#### TASK REQUIREMENTS:
In the records below, find the line with "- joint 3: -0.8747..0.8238", then copy each line exactly until you have copied the line with "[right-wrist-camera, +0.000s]". Leave any picture out.

#### DATA SHOWN:
════
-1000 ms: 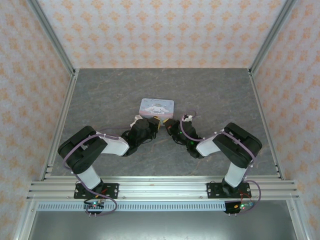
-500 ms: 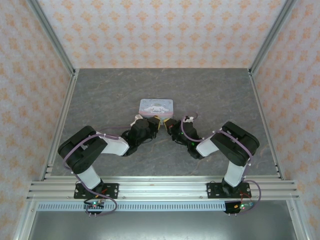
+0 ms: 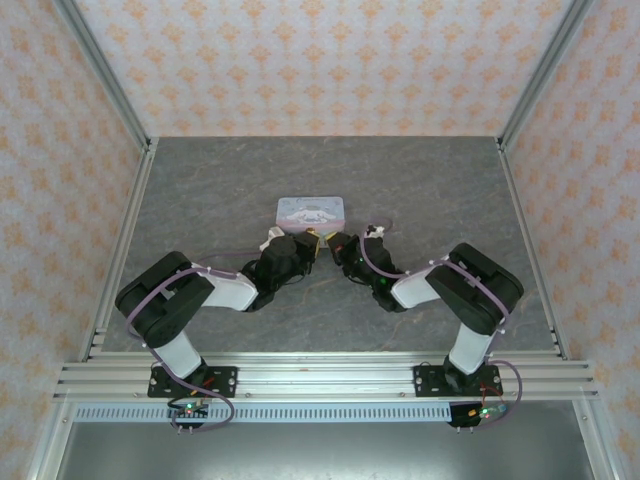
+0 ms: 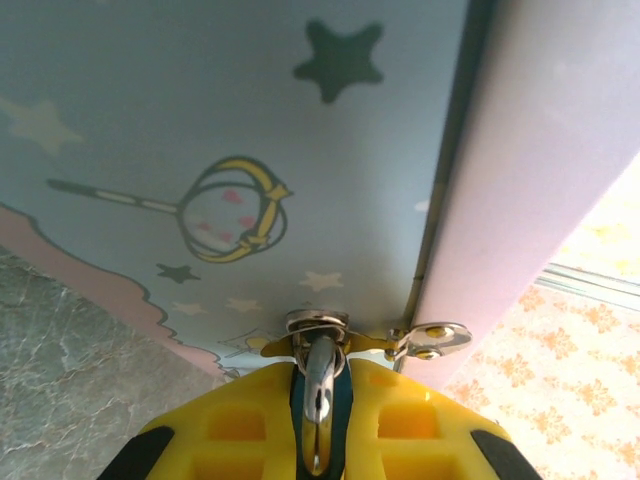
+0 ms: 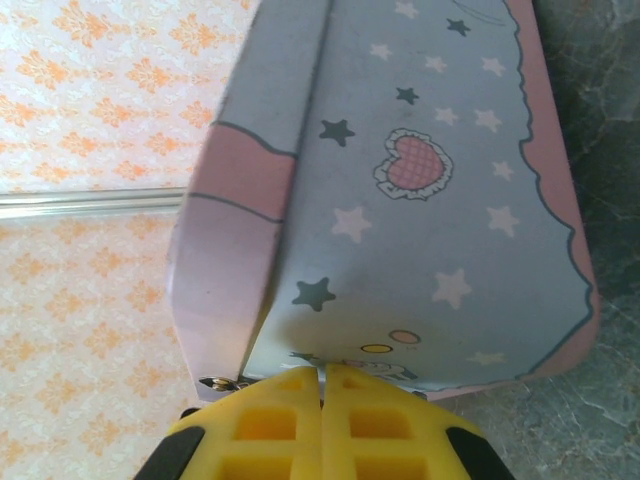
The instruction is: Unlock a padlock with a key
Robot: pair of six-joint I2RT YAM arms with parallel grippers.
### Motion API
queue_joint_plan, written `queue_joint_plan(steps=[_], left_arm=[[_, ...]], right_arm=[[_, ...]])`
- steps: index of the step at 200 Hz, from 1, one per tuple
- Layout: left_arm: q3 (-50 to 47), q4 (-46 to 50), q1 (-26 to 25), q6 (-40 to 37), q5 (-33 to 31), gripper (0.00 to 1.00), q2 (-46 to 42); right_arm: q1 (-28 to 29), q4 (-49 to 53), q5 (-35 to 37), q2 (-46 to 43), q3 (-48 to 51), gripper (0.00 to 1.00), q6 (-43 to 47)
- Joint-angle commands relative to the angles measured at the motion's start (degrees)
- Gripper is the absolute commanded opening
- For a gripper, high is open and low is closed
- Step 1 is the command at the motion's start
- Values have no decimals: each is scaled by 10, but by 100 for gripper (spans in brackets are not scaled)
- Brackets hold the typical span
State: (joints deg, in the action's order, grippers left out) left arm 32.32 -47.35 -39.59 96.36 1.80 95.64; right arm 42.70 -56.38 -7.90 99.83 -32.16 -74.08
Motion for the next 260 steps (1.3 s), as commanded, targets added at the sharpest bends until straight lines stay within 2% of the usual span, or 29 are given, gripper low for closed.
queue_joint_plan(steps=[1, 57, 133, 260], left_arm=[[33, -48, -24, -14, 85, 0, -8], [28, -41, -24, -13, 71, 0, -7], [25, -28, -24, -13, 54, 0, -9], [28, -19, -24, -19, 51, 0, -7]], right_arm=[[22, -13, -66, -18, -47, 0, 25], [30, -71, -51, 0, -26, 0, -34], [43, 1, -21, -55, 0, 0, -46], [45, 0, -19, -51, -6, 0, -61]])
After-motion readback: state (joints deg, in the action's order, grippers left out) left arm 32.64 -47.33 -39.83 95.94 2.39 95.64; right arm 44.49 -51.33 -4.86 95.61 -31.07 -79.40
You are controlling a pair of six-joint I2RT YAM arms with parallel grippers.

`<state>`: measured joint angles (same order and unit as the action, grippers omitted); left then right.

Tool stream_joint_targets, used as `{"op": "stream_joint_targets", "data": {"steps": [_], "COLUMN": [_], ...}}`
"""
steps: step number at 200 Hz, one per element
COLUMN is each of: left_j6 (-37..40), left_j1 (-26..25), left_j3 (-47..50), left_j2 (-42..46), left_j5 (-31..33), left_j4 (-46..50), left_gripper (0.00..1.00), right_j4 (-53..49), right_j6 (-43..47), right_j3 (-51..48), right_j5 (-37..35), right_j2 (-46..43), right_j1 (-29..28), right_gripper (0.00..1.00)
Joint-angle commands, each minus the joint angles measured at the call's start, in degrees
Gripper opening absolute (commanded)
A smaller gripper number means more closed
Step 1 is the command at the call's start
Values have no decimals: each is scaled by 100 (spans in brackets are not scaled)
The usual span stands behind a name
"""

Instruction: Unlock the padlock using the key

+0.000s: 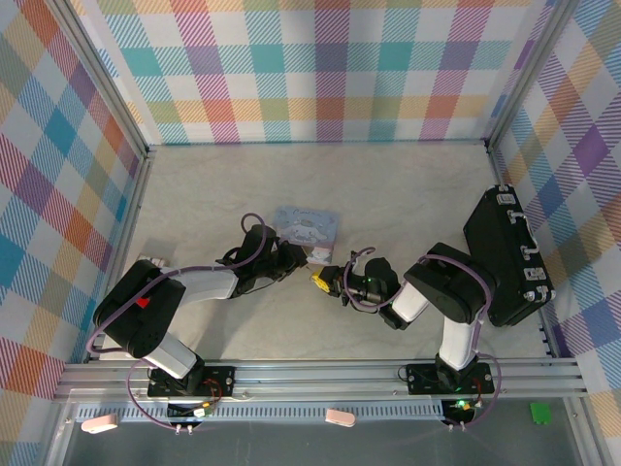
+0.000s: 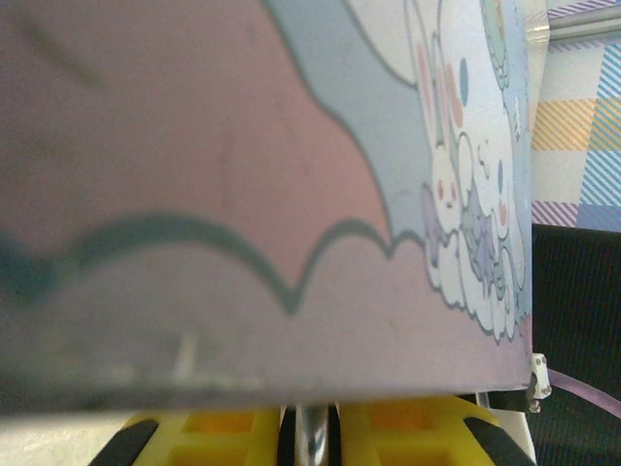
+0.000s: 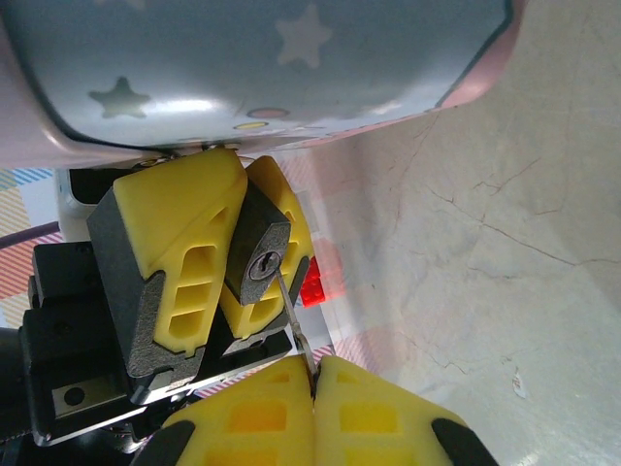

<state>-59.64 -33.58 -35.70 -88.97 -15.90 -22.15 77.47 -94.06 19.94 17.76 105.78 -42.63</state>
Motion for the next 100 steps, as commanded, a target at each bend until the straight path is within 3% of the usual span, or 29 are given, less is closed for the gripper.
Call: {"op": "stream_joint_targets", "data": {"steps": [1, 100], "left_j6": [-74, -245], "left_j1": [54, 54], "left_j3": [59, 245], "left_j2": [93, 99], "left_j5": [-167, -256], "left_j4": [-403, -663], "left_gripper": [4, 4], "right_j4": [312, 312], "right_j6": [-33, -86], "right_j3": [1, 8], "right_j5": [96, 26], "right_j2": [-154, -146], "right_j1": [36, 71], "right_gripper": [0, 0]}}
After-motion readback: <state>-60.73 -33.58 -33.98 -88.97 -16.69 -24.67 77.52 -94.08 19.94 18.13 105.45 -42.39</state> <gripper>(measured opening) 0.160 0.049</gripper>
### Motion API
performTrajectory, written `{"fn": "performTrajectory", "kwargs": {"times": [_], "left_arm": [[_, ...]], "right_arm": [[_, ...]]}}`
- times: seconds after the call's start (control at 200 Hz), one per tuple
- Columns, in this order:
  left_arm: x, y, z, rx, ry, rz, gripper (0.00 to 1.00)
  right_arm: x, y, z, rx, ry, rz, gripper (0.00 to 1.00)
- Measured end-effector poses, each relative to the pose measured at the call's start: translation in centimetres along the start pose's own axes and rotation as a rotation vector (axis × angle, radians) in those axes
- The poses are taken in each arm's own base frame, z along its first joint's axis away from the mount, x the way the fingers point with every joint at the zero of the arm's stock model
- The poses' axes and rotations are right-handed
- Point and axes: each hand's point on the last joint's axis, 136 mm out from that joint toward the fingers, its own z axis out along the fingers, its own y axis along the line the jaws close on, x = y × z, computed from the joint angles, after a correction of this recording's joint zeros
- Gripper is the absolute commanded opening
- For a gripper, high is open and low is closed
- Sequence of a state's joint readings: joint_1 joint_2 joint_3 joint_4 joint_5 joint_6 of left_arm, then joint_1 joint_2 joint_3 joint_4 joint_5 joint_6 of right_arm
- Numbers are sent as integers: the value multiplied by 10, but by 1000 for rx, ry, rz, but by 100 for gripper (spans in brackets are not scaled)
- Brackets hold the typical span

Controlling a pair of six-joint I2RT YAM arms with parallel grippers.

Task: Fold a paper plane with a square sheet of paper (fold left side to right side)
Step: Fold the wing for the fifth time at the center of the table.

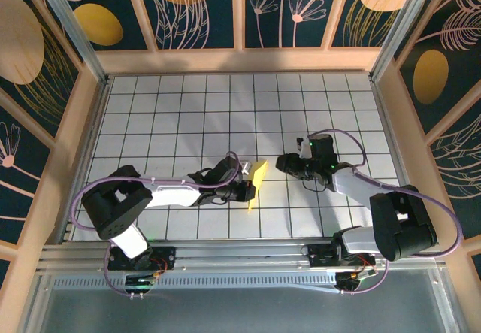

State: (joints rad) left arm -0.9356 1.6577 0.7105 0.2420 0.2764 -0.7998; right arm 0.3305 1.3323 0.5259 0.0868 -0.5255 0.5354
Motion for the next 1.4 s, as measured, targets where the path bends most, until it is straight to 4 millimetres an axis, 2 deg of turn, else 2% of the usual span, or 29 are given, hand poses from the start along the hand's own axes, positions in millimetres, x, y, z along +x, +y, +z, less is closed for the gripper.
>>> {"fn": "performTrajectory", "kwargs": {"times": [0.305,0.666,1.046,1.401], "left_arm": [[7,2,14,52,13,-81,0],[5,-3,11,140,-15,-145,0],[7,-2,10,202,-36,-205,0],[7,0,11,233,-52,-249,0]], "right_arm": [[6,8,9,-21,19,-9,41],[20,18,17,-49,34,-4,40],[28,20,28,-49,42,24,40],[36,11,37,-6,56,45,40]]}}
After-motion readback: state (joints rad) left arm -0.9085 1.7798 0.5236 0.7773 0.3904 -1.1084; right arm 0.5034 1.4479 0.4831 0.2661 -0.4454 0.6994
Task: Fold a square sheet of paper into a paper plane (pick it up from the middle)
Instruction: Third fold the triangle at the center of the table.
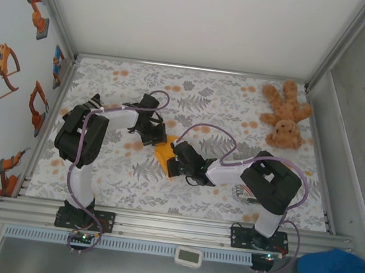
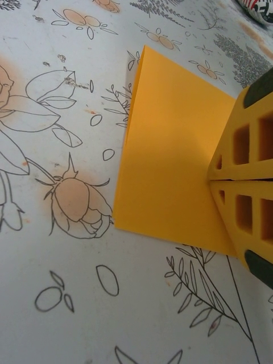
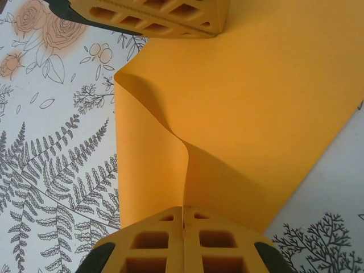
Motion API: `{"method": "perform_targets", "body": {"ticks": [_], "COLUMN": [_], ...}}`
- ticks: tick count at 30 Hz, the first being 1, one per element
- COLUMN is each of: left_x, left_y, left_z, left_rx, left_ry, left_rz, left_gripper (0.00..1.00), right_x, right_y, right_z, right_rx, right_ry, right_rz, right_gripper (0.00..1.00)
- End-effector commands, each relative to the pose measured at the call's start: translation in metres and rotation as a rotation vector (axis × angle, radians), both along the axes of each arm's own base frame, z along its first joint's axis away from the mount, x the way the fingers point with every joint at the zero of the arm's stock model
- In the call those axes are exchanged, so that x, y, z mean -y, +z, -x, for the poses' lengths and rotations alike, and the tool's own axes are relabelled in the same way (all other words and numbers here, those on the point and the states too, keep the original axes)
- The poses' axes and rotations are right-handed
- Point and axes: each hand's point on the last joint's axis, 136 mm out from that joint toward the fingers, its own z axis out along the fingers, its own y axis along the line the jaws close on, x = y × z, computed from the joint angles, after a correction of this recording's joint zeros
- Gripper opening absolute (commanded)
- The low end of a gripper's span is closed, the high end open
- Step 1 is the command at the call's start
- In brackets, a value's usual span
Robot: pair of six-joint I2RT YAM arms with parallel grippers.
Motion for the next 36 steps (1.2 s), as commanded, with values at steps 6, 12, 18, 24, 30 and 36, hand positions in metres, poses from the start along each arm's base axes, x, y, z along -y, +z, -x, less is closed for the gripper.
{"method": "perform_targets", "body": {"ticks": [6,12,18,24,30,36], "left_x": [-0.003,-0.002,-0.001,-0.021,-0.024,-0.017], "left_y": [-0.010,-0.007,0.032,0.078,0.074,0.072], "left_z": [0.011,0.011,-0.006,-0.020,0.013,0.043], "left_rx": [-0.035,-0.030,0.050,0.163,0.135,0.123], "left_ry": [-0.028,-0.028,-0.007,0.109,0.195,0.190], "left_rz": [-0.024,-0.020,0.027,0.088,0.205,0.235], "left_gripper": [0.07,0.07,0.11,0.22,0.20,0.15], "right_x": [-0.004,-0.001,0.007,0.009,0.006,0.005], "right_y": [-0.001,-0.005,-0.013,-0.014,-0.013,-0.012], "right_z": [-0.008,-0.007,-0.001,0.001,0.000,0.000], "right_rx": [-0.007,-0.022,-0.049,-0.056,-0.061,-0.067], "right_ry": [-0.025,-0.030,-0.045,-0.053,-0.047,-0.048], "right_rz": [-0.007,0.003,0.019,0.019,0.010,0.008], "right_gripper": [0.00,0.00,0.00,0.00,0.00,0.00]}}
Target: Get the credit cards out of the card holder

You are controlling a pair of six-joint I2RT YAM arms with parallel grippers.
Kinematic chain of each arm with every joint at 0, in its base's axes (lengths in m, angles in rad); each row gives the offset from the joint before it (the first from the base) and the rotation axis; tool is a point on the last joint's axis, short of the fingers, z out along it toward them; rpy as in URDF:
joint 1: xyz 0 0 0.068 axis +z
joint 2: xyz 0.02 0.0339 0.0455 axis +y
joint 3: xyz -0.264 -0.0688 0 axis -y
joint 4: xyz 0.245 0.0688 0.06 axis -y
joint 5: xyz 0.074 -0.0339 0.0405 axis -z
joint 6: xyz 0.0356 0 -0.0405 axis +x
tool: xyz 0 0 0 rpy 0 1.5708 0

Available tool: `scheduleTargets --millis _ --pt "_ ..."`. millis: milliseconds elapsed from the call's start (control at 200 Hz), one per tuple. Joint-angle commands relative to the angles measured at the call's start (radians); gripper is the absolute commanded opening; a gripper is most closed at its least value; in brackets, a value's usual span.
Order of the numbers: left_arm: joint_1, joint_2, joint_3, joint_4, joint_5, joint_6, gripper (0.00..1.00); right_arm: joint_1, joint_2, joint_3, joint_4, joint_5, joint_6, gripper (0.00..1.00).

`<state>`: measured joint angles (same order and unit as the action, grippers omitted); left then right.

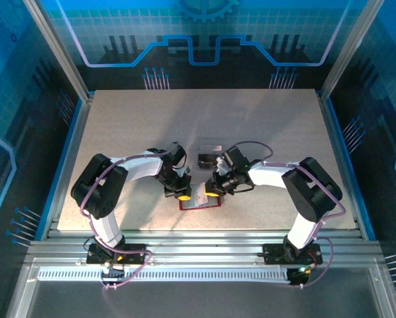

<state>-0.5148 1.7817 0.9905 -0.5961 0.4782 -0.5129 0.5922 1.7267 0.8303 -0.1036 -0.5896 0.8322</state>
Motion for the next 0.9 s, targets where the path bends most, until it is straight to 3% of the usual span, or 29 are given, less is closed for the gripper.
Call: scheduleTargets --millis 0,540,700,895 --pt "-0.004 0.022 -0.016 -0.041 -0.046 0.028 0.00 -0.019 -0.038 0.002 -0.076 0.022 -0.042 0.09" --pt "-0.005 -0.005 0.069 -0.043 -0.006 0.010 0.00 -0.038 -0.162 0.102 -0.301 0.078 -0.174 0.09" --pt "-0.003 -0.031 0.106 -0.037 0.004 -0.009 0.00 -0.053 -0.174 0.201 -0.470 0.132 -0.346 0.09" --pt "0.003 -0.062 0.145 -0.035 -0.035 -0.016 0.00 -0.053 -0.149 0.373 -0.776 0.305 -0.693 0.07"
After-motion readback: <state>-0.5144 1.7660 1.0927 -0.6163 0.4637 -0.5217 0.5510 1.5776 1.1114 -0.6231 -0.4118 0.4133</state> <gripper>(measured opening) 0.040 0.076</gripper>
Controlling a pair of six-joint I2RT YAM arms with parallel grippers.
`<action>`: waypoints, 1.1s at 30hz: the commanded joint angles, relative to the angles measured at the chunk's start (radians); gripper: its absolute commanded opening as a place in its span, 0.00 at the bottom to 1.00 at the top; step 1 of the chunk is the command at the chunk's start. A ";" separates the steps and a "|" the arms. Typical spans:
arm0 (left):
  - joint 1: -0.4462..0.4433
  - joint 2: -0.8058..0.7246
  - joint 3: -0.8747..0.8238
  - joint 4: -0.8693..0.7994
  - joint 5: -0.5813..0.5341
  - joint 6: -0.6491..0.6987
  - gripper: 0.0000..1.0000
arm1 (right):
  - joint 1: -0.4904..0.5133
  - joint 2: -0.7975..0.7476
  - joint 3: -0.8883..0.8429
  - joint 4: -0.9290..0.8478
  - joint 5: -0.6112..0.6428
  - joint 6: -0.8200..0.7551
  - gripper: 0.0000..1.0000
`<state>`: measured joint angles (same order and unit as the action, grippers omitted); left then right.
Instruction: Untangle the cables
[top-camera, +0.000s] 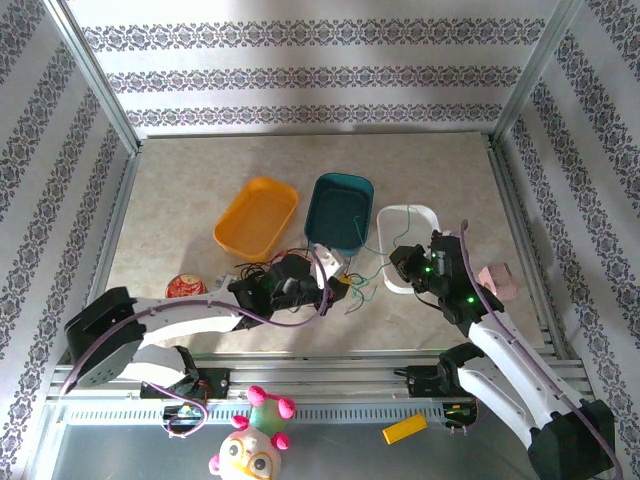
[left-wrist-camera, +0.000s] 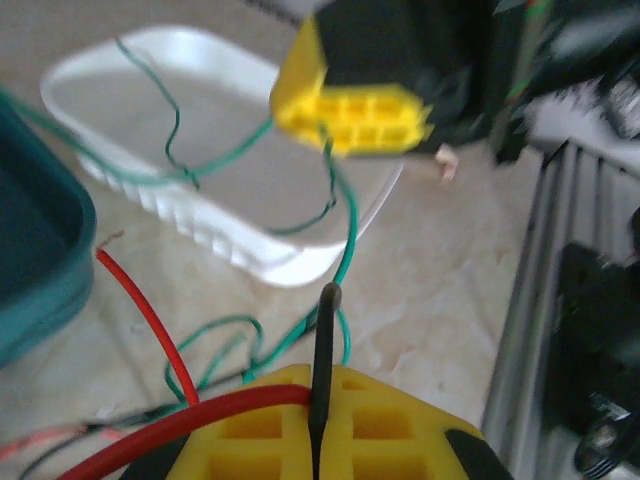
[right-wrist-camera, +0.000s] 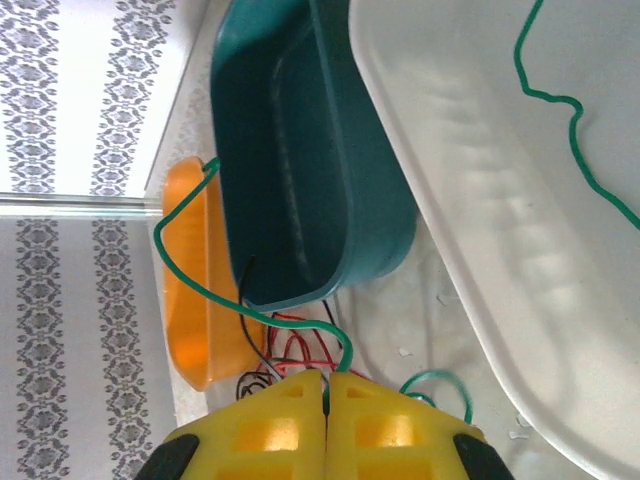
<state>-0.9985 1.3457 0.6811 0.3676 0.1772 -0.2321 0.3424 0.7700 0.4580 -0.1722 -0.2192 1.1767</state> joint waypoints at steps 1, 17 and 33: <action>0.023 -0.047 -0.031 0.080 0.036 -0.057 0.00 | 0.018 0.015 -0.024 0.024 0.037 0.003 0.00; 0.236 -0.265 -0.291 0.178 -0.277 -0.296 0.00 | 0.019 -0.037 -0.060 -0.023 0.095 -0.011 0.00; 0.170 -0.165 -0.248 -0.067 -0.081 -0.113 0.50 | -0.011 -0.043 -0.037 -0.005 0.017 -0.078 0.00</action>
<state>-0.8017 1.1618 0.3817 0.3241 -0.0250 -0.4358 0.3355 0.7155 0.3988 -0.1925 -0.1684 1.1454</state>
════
#### ANSWER BOX:
  - joint 3: -0.8747..0.8238
  - joint 4: -0.8693..0.7994
  - joint 5: -0.5813..0.5341
  - joint 6: -0.6491..0.6987
  - gripper: 0.0000..1.0000
arm1 (right):
  - joint 1: -0.4904..0.5133
  - joint 2: -0.7975..0.7476
  - joint 3: -0.8883..0.8429
  - joint 4: -0.9290..0.8478
  - joint 5: -0.6112..0.6428
  - joint 6: -0.8200..0.7551
  - gripper: 0.0000..1.0000
`<state>`: measured joint angles (same order and unit as the action, grippers omitted); left then right.
Instruction: Untangle the cables
[top-camera, +0.000s] 
[left-wrist-camera, +0.000s] 
[right-wrist-camera, +0.000s] 

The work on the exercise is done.